Forget about the park two blocks south of our house bursting with exotic plants and Portuguese teenagers who tend to form impromptu bands consisting of tuba, bassoon, and African drum. Forget about the owls hooting at night, the bees heavy as hovercraft that forage on our patio by day. Forget about the lubricious wonder of a country where the smallest beer you can order is called an “Imperial.” Forget about the tiled fountains scattered throughout the town, where entire families line up late into the night to fill up huge plastic bottles with spring water rumored to be good for the kidneys. Forget about the twice-monthly market in the town square up the street, where you can buy bread stuffed with sausage and cooked in an ancient oven in front of you, a practice that dates back to the 12th century, while behind you stretch rows of vendors selling Gap t-shirt knockoffs and Ralph Lauren towels made with a dye that comes off on your back.
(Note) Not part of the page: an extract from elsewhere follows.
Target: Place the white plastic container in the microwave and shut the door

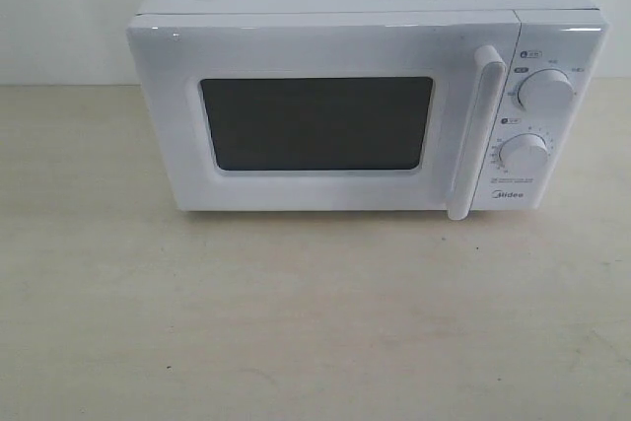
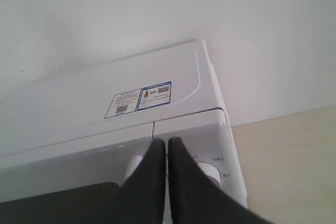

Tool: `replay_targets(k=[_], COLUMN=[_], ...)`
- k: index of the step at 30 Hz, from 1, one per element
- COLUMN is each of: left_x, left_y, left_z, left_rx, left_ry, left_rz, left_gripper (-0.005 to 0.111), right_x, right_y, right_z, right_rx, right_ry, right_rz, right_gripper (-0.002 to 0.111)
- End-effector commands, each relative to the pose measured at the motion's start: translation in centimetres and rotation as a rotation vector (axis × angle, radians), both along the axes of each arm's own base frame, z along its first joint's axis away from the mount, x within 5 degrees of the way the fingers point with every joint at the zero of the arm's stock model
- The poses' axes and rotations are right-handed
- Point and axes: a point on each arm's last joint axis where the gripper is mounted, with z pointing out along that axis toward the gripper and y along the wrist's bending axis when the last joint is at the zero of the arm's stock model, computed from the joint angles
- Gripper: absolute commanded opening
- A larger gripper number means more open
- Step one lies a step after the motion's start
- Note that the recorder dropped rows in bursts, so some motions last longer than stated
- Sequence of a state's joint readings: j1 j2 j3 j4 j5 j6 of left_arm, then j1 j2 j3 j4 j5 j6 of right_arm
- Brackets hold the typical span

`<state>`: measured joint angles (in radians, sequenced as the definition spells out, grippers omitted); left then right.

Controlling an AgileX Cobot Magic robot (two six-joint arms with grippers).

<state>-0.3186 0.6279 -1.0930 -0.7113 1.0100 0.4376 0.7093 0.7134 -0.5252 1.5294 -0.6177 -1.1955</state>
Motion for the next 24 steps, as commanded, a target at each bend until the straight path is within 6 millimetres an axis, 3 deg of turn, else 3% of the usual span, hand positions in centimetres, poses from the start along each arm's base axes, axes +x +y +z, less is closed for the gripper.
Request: replay_targets(k=[1, 9, 15, 18, 20, 24], left_x=[-2.2, -5.0, -5.5, -8.0, -10.5, -11.8], left_y=[1.0, 2.0, 2.3, 4.6, 6.0, 6.4], left_z=[0.4, 0.5, 0.5, 0.2, 0.1, -1.2], left_rx=[-0.001, -0.005, 0.004, 0.128, 0.086, 0.116], left_ry=[-0.079, -0.164, -0.189, -0.413, -0.555, -0.733], left_rz=[0.022, 0.032, 0.053, 0.366, 0.582, 0.784], left_gripper=[0.004, 0.004, 0.004, 0.004, 0.004, 0.004], right_x=[-1.8, -3.0, -3.1, -3.2, -3.2, -3.2], right_y=[-1.8, -3.7, -4.5, -5.0, -5.2, -5.4], right_z=[0.5, 1.3, 1.3, 1.2, 1.2, 1.2], right_rx=[0.107, 0.159, 0.158, 0.157, 0.157, 0.156], right_ry=[-0.026, -0.086, -0.086, -0.086, -0.086, -0.086], right_rz=[-0.027, -0.111, -0.21, -0.258, -0.286, -0.301], right_gripper=[0.0, 0.0, 0.0, 0.0, 0.0, 0.0])
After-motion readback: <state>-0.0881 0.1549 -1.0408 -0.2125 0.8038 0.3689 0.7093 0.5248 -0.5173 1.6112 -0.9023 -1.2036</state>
Forget even about the pronunciation of the Portuguese language, which is like trying to eat garlic sausages while skiing down the side of the Kremlin.
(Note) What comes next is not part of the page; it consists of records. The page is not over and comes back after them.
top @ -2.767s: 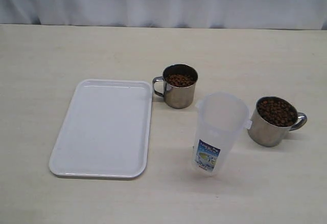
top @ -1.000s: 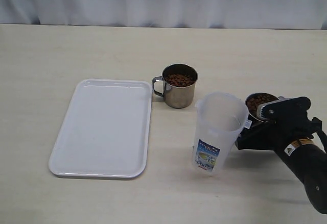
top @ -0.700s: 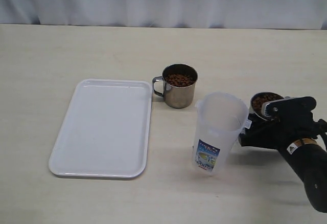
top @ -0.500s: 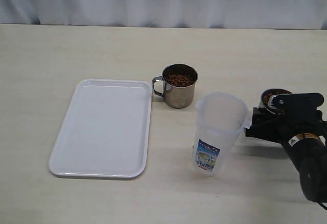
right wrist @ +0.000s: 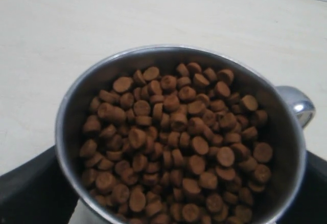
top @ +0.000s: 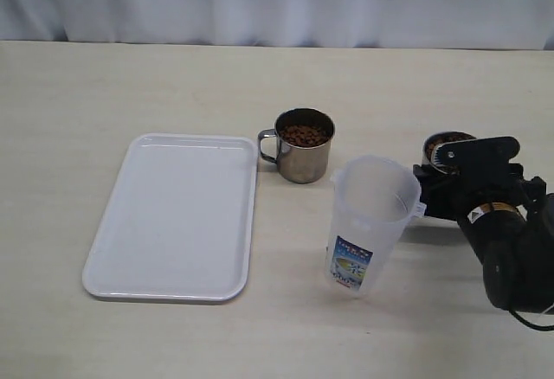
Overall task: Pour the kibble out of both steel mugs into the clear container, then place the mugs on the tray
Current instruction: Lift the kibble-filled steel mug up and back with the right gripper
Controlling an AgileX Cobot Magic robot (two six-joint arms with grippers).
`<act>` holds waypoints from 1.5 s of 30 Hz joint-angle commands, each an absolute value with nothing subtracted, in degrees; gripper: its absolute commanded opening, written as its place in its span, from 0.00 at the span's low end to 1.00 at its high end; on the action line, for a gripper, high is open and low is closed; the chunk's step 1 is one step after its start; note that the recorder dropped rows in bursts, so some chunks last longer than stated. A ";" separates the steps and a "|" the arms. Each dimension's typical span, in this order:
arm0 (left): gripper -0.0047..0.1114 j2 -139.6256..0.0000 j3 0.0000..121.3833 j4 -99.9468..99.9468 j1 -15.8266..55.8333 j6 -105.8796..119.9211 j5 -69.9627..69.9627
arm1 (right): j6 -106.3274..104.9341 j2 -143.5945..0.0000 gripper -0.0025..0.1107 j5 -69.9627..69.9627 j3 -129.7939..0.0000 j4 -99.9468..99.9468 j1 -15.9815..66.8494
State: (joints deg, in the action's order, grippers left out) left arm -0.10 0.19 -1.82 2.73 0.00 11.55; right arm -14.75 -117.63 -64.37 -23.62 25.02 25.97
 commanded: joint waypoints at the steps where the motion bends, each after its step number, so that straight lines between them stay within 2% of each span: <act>1: 0.04 0.00 0.00 -1.61 2.67 0.00 11.20 | -16.09 -117.78 0.36 -66.00 -22.76 24.38 25.97; 4: 0.04 0.00 0.00 -1.61 2.67 0.00 11.20 | -16.34 -117.19 0.23 -69.93 -20.88 24.38 26.10; 7: 0.04 0.00 0.00 -1.61 2.67 0.00 11.20 | -13.60 -115.54 0.07 -69.96 -18.61 24.38 26.10; 16: 0.04 0.00 0.00 -1.61 2.67 0.00 11.20 | -11.48 -105.76 0.06 -69.96 -12.20 16.84 26.10; 24: 0.04 0.00 0.00 -1.50 2.67 0.00 11.20 | -17.70 -89.66 0.06 -69.96 -8.49 16.13 26.10; 33: 0.04 0.00 0.00 -1.50 2.67 0.00 11.20 | -18.99 -71.76 0.06 -54.08 -8.68 19.02 26.10; 41: 0.04 0.00 0.00 -1.50 2.67 0.00 11.20 | -22.48 -55.18 0.06 -25.66 -12.96 25.27 26.10; 45: 0.04 0.00 0.00 -1.50 2.67 0.00 11.20 | -22.59 -49.47 0.06 -18.04 -14.72 25.27 26.10</act>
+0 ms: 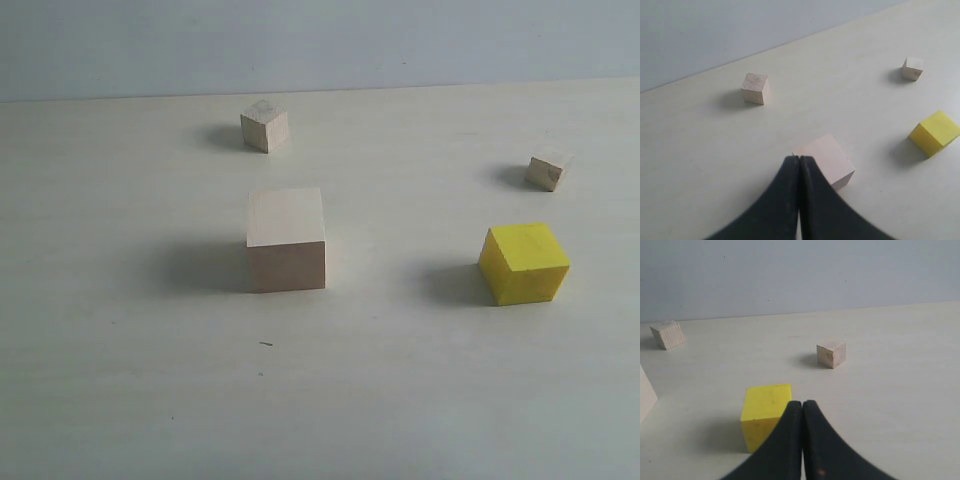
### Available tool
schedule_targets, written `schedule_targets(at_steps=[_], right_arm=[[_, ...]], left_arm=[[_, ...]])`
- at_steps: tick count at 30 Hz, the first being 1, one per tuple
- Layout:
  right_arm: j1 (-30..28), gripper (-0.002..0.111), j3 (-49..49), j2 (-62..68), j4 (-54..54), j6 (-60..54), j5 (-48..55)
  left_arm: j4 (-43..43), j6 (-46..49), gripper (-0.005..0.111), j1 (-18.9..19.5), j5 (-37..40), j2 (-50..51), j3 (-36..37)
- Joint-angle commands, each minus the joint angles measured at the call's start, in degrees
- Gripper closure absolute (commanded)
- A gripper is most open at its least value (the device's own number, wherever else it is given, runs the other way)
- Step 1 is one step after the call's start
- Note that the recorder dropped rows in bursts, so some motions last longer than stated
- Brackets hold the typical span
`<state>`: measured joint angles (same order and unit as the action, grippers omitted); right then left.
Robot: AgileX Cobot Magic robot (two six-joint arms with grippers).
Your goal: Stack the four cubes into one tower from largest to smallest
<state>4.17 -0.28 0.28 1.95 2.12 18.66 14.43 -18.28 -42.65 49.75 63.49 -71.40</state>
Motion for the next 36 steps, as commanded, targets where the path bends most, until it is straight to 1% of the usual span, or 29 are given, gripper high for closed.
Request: schedule_targets(at_steps=[1,10,13,27,36], right_arm=[[0.06,0.108,0.28,1.10,0.21,0.01,-0.81],[0.06,0.108,-0.94,7.59,0.21,0.01,-2.24],[0.06,0.108,-3.08,10.01,0.21,0.01,-1.99],[0.06,0.108,-15.16,25.25,0.21,0.01,-1.99],[0.06,0.108,-20.24,31.14,0.21,0.01,-2.10]], left_arm=[[0.36,0.30,0.106,-0.22,-2.63,-5.51,3.85],[1.86,0.30,0.106,-0.22,-4.08,-14.85,10.77],[2.95,0.30,0.106,-0.22,-4.70,-17.96,13.02],[3.06,0.30,0.106,-0.22,-4.70,-30.66,21.44],[3.19,0.30,0.106,-0.22,-3.57,-38.83,25.48]])
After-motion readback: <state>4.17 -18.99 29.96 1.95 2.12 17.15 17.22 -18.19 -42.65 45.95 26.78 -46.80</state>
Nao, os meus amigos, you should have come here just for the house. The casa da confraria is so weird that all we can think about here is Alice in Hobbitland. The rooms are small, cozily cramped, crammed with a menagerie of graceful old furniture and whimsically arranged objects (I am sitting now in the library of the main house, where I have placed a quartz frog as a doorstop and am pleased to inform you that I can now recognize “Vienna, Capital of Germany,” if shown the city from the perspective of the “Accurate Prospect” according to “MILLAR’S New Complete Universal SYSTEM of GEOGRAPHY” captured in the arrestingly colored 18th-century lithograph above the desk--along, indeed, with similarly accurate prospects of Edinburgh, Islington, Dresden, the Hague, Quebec (the Capital of Canada), Madrid, and Paris, of which latter we are afforded only a General View. The desk is flanked by glassed-in bookcases holding mostly books written in Russian, plus Winters in Algeria, The Complete Urban Gardener, and Maus II), whose aesthetic is too rarefied to be concerned with matching. Although neither house is particularly big, the rooms within them are disposed so mysteriously that we are still not certain we have found them all. On our first day here we both entirely missed one of the bedrooms in the second house, having mistaken its doorway for a mirror. Above and behind the house lies the garden, a tangle of fruit trees, doll-sized close-cut grass lawns, rusting water pumps, secret passageways cut into the rock walls and barred from curiosity-seekers by latticework gates, all presided over by what appears to be a statue of St. Peter. If you climb up one of the flights of tiny stone steps, you get a view of the Estremadura plain stretching to the Atlantic on a clear day, which most are. This view also obtains from all of the house’s front windows, as well as from the narrow balcony that fronts the library in which I am now sitting.

Or was—now I’m at the hotel down the street, which has wireless internet. It’s pricey, but hey, for you, only the best.

Wish you were here to cook me dinner. How’s Tulsa?